Common U.S Electric Bike Regulations You Should Keep in Mind:
Almost all the states in the U.S have enacted laws to regulate the ebike industry and to protect the citizens as electric bikes can cause a fatal injury. The nature of these laws varies from state to state, some states have stricter rules while others are lax. Nevertheless, it is important to be mindful of the regulations to avoid any mishap.
The U.S federal speed limit for electric bikes with a throttle is 20 mph or less, though, many states stick with the speed limits set for each of the three classes of ebikes. However, it is important to remain vigilant of the speed limits of a particular area. For instance, school zones, where speed limits are set very low.
The legal age limit is another important issue, but just like the ebike classification, it also varies as you move from one state to another. Majority of the time, class 1 ebikes are exempted from the age limit, though, some states such as Alabama, Alaska, Michigan, New Hampshire, North Carolina, Utah & Virginia require the rider to be at least 14 years old to ride any class of ebike. Conversely, under 18 riders in other states can ride an electric bike, though, an adult supervisor is a must. The minimum age limit set by any state is 15 years, but some states don’t even have any age limit, but they require riders under 16 to wear a helmet.
Electric bikes, in most states, don't require a license, but as with any other regulations, there are exceptions attached to this rule too.
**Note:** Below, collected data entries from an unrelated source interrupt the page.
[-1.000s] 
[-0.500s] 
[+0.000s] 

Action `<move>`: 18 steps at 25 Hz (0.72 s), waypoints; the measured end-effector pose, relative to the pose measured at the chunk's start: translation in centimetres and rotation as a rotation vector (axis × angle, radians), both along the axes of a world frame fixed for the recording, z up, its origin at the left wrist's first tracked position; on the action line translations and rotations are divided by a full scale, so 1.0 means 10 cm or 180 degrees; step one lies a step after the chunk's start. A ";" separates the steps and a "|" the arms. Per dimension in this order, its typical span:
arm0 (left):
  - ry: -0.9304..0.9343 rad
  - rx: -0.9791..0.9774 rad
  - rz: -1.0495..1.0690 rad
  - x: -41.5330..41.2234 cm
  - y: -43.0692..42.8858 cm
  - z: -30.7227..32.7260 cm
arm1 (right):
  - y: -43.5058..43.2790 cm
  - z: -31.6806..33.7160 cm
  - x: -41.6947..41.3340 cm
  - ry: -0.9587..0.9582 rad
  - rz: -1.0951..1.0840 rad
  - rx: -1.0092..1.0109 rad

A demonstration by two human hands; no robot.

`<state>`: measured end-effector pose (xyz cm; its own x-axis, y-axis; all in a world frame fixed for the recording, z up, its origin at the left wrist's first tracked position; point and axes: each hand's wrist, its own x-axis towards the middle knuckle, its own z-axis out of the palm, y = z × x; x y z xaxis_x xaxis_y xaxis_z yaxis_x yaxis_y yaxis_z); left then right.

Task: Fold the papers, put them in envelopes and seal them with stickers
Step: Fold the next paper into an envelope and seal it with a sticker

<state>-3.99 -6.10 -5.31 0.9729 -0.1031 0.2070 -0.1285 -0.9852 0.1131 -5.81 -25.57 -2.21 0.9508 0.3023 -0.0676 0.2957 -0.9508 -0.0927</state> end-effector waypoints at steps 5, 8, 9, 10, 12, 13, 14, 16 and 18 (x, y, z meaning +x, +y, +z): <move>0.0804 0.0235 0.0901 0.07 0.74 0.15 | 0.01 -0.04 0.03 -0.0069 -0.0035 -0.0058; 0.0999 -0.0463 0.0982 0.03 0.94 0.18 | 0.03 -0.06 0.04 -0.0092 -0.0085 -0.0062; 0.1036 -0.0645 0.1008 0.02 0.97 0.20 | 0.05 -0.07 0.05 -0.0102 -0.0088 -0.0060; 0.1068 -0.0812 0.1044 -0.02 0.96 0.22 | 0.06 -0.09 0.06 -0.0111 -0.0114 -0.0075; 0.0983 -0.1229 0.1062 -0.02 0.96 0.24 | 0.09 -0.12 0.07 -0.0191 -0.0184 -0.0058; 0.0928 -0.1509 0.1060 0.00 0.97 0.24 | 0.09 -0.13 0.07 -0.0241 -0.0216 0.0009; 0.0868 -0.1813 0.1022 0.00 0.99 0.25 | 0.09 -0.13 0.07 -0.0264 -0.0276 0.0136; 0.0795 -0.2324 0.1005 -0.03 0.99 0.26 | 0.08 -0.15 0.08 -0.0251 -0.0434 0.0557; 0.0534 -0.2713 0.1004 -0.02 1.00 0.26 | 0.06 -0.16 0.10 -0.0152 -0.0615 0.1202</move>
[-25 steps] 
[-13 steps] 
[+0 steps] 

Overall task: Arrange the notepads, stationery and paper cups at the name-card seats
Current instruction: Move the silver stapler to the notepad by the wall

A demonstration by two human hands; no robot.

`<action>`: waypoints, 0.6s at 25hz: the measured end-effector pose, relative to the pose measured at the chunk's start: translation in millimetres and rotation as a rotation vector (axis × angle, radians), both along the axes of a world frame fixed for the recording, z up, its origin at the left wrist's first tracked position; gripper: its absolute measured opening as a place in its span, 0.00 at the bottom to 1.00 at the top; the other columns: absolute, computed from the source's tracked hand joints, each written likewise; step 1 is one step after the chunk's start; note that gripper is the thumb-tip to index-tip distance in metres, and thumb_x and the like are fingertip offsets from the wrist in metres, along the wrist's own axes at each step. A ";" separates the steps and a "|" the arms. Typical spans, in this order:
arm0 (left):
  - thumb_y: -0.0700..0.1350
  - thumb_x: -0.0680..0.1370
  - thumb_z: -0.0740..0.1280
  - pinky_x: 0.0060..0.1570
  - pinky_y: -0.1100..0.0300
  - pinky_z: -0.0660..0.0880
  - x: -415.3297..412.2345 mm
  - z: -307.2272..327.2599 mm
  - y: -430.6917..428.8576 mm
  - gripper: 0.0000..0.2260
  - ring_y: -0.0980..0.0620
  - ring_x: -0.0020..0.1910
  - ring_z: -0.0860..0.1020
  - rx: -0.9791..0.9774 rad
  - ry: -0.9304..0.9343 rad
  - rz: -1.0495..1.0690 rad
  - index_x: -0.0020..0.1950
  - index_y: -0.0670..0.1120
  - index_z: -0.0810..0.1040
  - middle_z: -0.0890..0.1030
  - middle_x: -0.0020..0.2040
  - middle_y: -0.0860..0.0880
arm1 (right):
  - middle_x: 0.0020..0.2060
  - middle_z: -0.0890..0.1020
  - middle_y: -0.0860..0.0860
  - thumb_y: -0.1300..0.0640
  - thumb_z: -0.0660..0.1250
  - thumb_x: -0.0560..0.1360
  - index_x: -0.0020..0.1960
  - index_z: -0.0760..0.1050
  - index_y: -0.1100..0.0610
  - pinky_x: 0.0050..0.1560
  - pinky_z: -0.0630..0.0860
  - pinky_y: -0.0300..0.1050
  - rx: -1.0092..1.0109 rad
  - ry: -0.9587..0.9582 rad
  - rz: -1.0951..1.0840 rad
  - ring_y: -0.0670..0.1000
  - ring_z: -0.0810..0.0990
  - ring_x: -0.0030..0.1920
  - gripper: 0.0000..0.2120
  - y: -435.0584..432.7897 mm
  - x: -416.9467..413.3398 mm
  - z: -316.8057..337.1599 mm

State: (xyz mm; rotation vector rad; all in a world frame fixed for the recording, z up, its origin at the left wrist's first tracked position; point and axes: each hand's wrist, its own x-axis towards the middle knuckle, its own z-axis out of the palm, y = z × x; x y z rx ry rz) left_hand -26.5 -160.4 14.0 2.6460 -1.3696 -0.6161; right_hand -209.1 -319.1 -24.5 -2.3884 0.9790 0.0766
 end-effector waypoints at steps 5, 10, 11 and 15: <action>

Some states classify ebikes as mopeds & scooters due to which riders are required to have a license and registration. Such states are mentioned below:
· New Mexico
Can a Class 3 Ebike have a Throttle?
The answer to this question is a bit confusing and can be answered in both yes & no. Generally, most class 3 ebikes don't have a throttle, but some do have one. Also, the state of California doesn't allow throttle on ebikes, thus, class 3 ebikes in California can't have one. Some other states allow a throttle as long as it operates up to 20 mph.
Should I Get a Class 2 ebike?
Class 2 ebikes are unique in a way they can run solely on electric power without requiring the need to be pedaled. Therefore, they are a good choice if you want to explore & enjoy a pure electric bike and a bicycle simultaneously. Moreover, they can be ridden freely in the same spaces where class 1 ebikes are permitted to. Both the X750S & the Ur500X included in the Sdream’s lineup are a part of the brand's flagship offerings in the Class 2 ebike segment and they both have made a mark in the ebike market for their class leading features & the exceptional value they provide to their user. However, if a class 1 ebike suits your needs and your budget is a bit tight, then the Ur250X and the Ur250 Lite ebikes are worth a try.
Ultimately, it is the individual needs that help a person decide which ebike to choose & enjoy for him/herself in the long run, therefore, a thorough research is compulsory before picking a particular class of ebike.